Nigeria-focused payments firm OPay is working with Citigroup, Deutsche Bank, and JPMorgan on a US IPO later this year that could value the company at approximately US$4 billion, according to Bloomberg. Founded by Chinese entrepreneur Yahui Zhou, OPay raised US$400 million in 2021 at a US$2 billion valuation from investors including SoftBank Vision Fund, Sequoia Capital, and Long-Z Capital.
OPay has demonstrated significant operational growth in Nigeria. By April 2024, the company reported more than 50 million users and handled over US$12 billion in monthly transaction volume. By mid-2023, OPay accounted for an estimated 30–40% of Nigeria’s daily point-of-sale transaction count and approximately 37% of all banking agents. The company recorded its first monthly profit in May 2024, marking a milestone typically important for public offerings.

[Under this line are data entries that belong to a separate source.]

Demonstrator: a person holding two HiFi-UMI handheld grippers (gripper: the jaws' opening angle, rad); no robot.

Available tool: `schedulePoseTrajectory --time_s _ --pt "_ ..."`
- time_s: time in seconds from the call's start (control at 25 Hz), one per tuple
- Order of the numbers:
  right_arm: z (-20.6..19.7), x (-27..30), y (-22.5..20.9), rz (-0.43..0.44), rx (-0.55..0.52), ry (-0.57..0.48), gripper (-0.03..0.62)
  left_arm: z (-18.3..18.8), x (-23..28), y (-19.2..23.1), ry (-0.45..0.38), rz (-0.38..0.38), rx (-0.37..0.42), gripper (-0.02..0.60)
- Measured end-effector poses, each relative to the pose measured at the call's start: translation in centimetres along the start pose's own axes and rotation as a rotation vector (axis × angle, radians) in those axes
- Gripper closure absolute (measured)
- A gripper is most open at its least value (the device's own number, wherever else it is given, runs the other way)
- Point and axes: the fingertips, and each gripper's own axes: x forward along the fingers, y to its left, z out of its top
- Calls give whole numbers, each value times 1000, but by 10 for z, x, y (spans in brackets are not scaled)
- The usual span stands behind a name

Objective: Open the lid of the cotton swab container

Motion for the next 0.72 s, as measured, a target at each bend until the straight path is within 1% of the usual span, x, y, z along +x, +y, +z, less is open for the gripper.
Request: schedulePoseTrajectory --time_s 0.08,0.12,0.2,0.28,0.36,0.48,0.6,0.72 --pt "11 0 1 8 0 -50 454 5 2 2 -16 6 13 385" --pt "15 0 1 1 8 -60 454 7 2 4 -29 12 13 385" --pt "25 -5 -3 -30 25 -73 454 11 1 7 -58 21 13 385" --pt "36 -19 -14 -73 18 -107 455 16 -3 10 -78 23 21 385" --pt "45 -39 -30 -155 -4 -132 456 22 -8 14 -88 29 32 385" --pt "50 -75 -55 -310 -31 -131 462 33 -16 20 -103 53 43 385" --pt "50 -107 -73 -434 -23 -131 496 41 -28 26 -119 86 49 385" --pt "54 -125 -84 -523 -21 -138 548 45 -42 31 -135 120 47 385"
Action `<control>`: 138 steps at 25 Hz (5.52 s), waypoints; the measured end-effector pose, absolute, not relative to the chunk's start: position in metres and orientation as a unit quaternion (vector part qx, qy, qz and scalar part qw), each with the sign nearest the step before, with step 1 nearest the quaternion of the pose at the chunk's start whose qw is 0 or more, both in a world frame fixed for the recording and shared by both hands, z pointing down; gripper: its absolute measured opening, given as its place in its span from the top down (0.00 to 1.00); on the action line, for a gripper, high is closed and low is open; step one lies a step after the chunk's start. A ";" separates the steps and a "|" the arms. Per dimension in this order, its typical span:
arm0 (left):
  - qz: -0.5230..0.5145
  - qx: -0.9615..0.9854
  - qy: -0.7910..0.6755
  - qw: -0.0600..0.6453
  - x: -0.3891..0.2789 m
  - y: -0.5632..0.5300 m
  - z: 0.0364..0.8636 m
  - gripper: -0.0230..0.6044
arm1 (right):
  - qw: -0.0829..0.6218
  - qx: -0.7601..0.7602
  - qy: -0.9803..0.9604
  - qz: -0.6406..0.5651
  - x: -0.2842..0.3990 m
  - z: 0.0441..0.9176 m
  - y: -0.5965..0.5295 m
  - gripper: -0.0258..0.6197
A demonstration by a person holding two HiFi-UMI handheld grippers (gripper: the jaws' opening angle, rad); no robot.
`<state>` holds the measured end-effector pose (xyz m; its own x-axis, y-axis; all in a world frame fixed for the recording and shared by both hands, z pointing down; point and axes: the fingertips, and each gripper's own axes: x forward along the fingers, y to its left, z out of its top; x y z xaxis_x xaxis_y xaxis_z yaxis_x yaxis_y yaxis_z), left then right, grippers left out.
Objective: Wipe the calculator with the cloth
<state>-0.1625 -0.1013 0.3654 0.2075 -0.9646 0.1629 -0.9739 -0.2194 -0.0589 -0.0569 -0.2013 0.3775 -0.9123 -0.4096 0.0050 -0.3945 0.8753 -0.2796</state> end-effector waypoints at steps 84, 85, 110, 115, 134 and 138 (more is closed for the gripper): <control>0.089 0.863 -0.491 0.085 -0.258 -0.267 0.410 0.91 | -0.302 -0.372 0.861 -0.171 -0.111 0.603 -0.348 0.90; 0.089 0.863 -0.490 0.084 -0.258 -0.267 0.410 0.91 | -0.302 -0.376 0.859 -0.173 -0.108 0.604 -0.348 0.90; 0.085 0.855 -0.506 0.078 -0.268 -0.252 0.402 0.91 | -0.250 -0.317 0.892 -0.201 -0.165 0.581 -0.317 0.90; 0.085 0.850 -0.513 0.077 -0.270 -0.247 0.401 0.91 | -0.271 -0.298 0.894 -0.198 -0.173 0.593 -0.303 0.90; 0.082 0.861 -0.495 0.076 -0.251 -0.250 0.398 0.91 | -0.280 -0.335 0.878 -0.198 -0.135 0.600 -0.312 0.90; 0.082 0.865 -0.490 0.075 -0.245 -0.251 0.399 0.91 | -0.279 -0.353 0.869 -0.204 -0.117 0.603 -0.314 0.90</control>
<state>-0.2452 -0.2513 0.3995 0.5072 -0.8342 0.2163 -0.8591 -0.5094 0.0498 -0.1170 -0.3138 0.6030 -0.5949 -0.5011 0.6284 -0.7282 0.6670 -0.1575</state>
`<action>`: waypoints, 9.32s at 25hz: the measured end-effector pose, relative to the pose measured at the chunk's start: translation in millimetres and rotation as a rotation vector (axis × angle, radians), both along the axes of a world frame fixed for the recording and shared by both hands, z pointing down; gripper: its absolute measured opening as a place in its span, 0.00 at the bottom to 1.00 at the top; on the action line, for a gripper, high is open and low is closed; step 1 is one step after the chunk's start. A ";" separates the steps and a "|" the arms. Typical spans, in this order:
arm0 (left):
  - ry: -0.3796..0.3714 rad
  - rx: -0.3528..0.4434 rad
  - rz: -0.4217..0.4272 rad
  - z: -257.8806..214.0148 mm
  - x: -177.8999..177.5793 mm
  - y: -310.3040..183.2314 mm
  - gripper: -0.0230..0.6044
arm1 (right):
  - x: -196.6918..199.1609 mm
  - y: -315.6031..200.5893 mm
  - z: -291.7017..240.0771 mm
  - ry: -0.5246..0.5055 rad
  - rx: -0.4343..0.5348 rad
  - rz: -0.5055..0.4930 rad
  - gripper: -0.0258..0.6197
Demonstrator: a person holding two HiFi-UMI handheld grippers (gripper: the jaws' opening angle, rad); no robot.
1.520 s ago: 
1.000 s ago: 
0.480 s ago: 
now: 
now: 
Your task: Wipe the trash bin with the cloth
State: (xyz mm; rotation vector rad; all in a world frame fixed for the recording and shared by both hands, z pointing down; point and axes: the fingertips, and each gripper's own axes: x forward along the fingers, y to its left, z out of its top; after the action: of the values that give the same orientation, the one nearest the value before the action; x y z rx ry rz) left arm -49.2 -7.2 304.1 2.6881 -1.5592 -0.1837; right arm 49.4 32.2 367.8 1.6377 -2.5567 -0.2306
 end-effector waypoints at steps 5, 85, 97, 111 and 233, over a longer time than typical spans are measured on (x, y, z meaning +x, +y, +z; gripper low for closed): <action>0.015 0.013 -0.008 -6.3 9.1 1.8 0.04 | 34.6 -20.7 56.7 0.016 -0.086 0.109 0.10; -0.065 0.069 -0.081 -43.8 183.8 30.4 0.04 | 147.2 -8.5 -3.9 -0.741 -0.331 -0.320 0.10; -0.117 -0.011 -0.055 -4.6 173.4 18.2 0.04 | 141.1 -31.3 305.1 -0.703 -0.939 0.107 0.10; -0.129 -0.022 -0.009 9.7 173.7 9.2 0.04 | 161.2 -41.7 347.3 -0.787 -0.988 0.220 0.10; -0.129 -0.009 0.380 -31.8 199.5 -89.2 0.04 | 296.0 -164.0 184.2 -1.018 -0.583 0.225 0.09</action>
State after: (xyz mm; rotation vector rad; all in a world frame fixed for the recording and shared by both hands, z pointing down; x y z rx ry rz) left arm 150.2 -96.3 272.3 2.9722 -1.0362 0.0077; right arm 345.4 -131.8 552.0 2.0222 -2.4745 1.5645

OPay’s IPO timing intersects with Nigeria’s evolving fintech regulatory landscape. In April 2024, the Central Bank of Nigeria (CBN) instructed OPay and three other fintech companies to stop onboarding new customers over Know Your Customer (KYC) concerns. The restriction was lifted in June 2024. Additionally, Nigerian lawmakers are pushing for the establishment of a Nigeria Fintech Regulatory Commission, which sponsors argue would reduce fragmented oversight, though questions remain about potential overlap with the CBN and the Securities and Exchange Commission (SEC). A US listing would place OPay under tougher international compliance rules, potentially positioning the company as a benchmark for security and governance standards that lawmakers seek to establish across the Nigerian fintech sector.
Nigeria has produced several fintech unicorns as users adopt digital finance to address unreliable banking systems and fraud risks. McKinsey estimates that African fintech companies could generate approximately US$47 billion in revenue by 2028.